WHAT IS NEEDED:
Nothing is to be output except the lines from the one containing "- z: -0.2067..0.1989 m" through the end of the material, each reproduced exactly.

Segment Start: INPUT RECORDS

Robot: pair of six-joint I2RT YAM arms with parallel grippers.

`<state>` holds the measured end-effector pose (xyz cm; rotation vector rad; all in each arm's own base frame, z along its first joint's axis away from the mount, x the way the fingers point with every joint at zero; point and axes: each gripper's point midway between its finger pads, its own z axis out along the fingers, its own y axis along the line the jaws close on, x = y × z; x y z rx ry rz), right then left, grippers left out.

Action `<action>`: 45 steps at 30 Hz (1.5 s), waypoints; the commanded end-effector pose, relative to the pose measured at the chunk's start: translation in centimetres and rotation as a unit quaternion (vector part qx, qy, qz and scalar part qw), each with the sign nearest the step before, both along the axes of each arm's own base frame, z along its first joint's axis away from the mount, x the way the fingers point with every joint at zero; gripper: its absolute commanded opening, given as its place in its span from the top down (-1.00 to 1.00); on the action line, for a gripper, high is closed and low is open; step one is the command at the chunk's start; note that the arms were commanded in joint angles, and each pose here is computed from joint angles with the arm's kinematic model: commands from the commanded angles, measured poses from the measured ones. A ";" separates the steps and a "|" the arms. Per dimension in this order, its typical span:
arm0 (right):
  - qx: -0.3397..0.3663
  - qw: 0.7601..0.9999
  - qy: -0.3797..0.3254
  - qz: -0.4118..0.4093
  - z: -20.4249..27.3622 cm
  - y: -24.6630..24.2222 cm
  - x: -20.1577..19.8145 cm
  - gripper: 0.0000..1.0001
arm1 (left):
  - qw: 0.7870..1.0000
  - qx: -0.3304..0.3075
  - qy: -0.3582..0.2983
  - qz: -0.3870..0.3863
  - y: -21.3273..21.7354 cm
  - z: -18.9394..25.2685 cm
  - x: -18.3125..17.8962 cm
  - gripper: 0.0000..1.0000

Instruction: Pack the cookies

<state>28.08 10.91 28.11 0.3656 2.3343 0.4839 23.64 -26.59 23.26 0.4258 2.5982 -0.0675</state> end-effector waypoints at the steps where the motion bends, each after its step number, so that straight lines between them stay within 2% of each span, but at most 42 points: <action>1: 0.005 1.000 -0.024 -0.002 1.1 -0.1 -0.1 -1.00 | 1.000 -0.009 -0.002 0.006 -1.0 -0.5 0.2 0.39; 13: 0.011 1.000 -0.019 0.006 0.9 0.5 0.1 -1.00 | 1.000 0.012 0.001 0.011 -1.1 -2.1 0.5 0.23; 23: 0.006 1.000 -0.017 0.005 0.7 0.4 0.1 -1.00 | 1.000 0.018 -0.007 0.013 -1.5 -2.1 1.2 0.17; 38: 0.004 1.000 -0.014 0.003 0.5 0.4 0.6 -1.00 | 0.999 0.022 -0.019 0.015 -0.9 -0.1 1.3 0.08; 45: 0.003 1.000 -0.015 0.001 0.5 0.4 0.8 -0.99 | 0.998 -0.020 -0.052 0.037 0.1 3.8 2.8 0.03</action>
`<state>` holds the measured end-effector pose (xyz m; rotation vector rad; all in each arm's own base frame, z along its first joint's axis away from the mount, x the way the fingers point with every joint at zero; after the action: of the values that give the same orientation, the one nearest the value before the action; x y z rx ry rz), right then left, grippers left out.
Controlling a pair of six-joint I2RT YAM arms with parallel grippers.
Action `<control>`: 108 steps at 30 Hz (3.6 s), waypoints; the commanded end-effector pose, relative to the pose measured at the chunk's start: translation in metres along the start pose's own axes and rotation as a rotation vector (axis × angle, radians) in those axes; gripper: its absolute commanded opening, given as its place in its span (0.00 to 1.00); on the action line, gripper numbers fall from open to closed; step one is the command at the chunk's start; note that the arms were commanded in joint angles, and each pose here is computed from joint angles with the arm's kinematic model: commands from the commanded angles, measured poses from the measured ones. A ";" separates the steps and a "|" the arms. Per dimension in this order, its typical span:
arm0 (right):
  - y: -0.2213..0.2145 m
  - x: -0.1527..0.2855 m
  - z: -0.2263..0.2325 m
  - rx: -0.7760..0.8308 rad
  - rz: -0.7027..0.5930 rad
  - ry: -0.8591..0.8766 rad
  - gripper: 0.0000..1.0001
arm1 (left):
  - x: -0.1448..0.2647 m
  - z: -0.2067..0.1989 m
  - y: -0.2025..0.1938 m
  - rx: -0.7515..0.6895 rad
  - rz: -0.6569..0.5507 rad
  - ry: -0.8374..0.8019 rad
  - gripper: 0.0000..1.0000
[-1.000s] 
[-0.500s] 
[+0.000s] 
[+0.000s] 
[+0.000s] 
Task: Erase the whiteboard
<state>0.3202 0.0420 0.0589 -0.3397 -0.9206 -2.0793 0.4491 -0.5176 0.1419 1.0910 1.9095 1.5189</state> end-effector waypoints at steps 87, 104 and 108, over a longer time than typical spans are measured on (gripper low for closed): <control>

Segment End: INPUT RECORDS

SOLUTION FOR THIS PROBLEM:
  - z: -0.2067..0.1989 m
  - y: -0.2025..0.1938 m
  - rx: -0.7515..0.6895 rad
  - rz: -0.6569..0.5507 rad
  - ry: -0.8374..0.8019 rad
  - gripper: 0.0000..1.0000
[-1.000s] 
[-0.500s] 
[+0.000s] 
[+0.000s] 
[+0.000s] 
Task: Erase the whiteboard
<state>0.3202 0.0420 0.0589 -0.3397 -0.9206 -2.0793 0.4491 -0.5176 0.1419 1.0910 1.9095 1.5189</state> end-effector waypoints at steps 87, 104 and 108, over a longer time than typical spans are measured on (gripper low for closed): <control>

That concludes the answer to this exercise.